> [What this task involves] Could you work out how many lines in the material below hold the word "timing"? Give only the number in reply.

> [Provided records]
::::::

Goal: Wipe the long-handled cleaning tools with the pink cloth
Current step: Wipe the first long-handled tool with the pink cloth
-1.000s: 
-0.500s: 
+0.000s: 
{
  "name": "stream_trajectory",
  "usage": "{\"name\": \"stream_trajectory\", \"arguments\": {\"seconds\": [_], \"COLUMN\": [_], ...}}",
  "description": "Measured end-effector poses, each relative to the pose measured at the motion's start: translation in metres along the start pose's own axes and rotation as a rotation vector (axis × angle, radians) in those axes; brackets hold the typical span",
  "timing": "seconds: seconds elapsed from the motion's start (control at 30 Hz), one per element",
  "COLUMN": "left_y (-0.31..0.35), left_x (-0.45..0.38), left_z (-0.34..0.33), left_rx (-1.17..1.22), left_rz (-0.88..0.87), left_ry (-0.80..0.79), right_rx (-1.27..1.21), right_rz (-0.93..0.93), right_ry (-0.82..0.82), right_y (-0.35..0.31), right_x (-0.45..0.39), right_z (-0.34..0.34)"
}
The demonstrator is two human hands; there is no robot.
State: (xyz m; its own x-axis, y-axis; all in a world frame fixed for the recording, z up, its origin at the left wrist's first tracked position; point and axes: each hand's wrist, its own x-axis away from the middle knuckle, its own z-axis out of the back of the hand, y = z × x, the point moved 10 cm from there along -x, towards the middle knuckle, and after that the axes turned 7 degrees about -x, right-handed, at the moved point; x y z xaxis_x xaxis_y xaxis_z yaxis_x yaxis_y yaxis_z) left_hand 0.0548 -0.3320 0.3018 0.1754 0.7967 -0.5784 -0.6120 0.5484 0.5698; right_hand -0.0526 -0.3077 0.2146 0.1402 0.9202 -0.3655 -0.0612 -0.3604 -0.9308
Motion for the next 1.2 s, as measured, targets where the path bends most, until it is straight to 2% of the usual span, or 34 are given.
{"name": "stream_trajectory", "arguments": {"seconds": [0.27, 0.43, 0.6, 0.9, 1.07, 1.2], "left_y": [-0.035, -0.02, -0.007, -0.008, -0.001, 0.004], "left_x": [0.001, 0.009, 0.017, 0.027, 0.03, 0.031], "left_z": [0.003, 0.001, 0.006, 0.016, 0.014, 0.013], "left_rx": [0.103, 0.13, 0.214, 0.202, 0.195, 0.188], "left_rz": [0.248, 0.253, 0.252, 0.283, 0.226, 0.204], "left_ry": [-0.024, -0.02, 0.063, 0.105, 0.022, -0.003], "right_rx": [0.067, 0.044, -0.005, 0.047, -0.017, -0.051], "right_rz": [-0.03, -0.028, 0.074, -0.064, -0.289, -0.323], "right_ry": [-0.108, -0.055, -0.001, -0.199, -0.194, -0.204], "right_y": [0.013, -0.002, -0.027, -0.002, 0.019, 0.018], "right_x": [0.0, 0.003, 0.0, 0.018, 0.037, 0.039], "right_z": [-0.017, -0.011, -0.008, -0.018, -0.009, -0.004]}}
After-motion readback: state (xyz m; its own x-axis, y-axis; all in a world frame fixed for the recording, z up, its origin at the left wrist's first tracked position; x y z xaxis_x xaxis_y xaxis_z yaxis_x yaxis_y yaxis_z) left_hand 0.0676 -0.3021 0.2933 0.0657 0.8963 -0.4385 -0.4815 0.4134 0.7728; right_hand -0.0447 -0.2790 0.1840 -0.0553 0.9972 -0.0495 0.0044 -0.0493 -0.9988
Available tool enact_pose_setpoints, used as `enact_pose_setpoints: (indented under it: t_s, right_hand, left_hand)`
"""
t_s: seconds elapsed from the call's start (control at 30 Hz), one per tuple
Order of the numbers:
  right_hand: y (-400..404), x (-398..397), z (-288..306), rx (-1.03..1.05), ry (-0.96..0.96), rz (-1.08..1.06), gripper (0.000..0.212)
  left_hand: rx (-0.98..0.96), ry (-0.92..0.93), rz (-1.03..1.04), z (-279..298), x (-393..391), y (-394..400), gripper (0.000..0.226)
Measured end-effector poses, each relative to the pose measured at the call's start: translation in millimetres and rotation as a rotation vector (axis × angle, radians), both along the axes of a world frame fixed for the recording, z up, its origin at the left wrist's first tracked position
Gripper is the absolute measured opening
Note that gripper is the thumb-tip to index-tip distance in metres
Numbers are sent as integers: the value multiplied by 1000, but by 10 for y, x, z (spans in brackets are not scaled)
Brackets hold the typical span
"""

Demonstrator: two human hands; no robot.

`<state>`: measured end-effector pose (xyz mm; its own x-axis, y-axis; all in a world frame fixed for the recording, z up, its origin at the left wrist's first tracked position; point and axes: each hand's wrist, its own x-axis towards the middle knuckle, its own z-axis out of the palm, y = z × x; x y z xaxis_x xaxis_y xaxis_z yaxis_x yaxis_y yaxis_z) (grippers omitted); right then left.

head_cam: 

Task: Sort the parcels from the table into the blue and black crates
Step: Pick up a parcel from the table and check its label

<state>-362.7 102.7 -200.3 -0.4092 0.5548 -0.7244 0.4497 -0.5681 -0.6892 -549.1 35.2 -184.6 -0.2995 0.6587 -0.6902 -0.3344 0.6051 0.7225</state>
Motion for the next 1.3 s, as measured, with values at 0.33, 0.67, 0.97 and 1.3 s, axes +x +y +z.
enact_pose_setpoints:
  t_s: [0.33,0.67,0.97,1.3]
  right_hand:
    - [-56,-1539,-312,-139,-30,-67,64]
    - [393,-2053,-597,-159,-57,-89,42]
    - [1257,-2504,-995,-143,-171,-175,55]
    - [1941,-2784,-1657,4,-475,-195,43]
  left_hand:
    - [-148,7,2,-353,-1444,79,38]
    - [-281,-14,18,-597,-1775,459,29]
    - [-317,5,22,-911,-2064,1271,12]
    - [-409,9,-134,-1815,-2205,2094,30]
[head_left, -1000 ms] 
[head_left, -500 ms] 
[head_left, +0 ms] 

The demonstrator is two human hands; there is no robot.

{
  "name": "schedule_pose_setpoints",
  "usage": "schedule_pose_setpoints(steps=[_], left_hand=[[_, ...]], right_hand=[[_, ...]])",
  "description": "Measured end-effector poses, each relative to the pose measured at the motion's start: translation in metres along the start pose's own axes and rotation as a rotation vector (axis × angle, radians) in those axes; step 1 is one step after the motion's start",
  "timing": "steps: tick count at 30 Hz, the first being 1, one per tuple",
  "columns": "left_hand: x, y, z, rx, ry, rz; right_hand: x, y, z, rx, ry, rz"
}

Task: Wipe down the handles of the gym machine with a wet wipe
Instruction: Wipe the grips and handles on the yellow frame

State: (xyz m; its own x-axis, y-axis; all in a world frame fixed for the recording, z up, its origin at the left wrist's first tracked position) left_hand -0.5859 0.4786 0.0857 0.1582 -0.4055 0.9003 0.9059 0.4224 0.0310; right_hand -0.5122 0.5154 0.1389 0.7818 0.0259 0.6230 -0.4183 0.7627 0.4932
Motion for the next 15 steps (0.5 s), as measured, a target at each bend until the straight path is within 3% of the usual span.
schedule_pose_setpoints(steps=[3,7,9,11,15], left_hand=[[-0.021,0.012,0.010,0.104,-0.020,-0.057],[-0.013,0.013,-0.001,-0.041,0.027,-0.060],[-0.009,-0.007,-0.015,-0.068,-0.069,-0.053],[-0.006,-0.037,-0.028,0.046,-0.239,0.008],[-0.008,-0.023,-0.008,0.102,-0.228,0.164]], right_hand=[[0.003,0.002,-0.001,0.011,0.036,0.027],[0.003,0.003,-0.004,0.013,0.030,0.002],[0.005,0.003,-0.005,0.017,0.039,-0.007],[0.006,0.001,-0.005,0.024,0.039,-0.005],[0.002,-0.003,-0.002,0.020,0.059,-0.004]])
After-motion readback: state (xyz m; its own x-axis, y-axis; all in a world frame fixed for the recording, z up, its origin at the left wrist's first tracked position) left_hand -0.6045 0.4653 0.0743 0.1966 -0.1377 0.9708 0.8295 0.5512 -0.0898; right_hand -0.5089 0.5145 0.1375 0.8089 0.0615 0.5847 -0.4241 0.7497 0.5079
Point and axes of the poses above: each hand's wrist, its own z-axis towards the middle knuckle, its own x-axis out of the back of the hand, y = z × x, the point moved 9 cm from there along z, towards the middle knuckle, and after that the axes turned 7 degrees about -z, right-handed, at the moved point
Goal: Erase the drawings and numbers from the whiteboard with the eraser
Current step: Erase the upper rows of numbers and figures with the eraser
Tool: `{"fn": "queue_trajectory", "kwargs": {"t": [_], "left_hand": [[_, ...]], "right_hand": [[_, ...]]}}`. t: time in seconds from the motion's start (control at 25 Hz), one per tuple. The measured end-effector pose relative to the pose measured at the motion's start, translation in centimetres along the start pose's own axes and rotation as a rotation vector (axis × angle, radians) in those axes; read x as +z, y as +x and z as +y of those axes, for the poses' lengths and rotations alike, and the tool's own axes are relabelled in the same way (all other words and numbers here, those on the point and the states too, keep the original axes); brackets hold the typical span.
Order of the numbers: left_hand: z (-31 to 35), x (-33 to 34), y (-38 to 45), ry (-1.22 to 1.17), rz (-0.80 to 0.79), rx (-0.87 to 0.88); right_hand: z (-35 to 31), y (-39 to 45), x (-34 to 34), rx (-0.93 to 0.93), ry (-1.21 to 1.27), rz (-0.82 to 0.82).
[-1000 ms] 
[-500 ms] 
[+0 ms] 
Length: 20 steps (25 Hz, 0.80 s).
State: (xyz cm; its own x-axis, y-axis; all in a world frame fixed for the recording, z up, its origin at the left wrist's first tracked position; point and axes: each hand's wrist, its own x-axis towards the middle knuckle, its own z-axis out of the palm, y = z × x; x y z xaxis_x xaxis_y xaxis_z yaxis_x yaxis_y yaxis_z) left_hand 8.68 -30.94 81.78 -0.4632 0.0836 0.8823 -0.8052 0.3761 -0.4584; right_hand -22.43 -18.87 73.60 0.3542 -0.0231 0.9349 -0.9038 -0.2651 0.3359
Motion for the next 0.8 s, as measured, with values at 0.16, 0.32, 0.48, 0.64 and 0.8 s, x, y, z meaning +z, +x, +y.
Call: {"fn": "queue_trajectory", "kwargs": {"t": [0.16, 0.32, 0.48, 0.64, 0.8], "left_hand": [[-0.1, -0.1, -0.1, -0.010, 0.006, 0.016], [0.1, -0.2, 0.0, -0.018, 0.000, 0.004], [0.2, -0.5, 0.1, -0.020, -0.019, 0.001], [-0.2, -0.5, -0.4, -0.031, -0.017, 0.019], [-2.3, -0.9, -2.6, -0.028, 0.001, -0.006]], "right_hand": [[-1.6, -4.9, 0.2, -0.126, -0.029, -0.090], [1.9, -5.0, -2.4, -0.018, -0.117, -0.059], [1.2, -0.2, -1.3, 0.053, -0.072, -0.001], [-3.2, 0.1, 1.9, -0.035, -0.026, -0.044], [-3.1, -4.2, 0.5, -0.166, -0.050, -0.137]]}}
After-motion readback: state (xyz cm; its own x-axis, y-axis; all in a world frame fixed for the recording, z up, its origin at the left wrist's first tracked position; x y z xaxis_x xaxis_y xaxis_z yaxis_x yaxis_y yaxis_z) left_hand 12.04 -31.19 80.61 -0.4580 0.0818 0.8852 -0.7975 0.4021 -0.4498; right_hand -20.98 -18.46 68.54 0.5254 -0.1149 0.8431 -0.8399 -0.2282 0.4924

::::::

> [Response to this exercise] 2